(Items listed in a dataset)
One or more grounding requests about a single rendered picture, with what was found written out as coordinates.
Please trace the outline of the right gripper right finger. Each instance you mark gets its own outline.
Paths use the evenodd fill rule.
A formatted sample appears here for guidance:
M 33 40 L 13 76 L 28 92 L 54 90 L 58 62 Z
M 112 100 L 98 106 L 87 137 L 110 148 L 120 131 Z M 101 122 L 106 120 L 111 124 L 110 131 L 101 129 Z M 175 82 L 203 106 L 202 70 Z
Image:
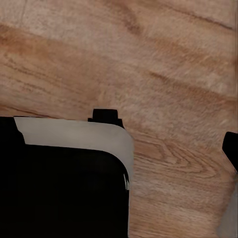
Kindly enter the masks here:
M 222 149 L 238 171 L 238 133 L 227 132 L 223 141 Z

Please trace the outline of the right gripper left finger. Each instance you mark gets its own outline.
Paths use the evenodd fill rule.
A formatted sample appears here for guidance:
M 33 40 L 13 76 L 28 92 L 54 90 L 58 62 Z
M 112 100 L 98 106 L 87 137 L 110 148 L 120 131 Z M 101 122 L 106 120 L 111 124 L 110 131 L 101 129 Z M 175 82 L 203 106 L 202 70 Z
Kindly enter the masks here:
M 0 137 L 0 191 L 26 151 L 21 132 Z

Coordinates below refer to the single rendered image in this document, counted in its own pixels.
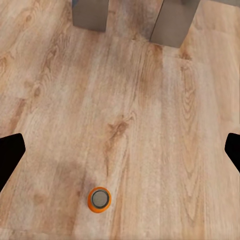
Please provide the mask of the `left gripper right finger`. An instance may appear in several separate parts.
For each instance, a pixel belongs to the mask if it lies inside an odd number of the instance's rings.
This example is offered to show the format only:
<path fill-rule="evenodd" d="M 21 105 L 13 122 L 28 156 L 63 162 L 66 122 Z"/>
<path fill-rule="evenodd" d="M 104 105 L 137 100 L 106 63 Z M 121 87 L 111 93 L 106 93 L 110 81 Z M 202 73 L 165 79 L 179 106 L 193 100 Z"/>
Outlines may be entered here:
<path fill-rule="evenodd" d="M 224 150 L 240 172 L 240 134 L 229 133 Z"/>

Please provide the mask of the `can of soda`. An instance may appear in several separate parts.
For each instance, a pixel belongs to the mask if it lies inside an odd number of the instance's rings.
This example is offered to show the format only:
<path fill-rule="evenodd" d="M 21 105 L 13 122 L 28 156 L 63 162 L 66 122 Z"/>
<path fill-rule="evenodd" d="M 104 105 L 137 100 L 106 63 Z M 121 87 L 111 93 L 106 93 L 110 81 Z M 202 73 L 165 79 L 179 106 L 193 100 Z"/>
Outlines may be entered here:
<path fill-rule="evenodd" d="M 91 191 L 88 197 L 88 207 L 93 213 L 102 213 L 107 210 L 112 202 L 110 192 L 103 188 L 98 187 Z"/>

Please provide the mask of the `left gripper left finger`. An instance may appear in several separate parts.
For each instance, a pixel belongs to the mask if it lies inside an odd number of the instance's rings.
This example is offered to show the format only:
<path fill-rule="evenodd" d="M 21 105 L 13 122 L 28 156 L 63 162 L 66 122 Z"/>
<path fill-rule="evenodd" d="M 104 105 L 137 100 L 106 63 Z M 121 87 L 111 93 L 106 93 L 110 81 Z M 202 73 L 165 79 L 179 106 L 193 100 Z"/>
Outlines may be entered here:
<path fill-rule="evenodd" d="M 26 151 L 21 133 L 0 138 L 0 192 Z"/>

* WHAT YOU ARE ASKED TO DO: Where a line above contains the word "separate", show that line.

* SOLUTION FOR THIS EXERCISE:
Please provide the mask of the `left gripper right finger`. An instance may appear in several separate parts.
Please provide the mask of the `can of soda`. An instance may appear in several separate parts.
Please provide the mask of the `left gripper left finger`. An instance may appear in several separate parts.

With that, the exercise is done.